Exercise = Keep only the lines of the material below that contain the word "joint". Copy those lines.

Start of Block

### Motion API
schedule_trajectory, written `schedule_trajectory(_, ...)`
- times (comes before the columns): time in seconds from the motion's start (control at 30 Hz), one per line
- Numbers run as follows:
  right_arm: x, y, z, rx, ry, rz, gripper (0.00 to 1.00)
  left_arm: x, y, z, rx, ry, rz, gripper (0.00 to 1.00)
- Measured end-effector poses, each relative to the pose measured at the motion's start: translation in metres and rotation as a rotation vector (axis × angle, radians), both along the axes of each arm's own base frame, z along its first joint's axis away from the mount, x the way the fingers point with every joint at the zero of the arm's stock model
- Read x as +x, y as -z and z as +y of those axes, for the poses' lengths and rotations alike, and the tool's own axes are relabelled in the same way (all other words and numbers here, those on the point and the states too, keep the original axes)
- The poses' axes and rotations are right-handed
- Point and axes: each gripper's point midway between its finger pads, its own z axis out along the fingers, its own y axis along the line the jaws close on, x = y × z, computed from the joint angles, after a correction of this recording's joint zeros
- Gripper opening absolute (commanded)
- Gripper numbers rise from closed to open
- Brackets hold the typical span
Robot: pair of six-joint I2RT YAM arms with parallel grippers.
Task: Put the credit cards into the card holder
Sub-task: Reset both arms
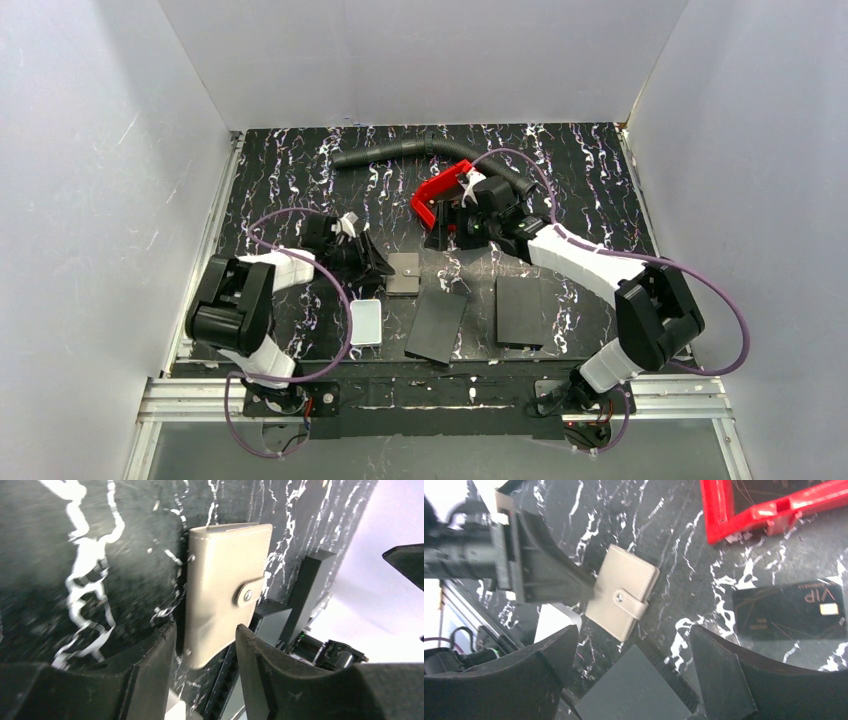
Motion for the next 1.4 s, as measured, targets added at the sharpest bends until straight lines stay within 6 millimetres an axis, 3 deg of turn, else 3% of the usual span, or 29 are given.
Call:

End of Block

Result for this task =
- Measured end-effector poses, each relative to the pose measured at the motion's start: translation in metres and rotation as a rotation vector (axis × angle, radians), both along the axes of each arm's own base frame, z along its first joint's axis away from the mount, x the way the fingers point with every joint at the zero of the arm's stock model
- Point and axes: each gripper's point midway between its finger pads, its own z axis out along the fingers, its own y axis along the line the jaws close on, x = y × z, computed from the joint angles, after a correction of this recording's joint zeros
Robot: pair of six-joint I2RT YAM arms with parallel grippers.

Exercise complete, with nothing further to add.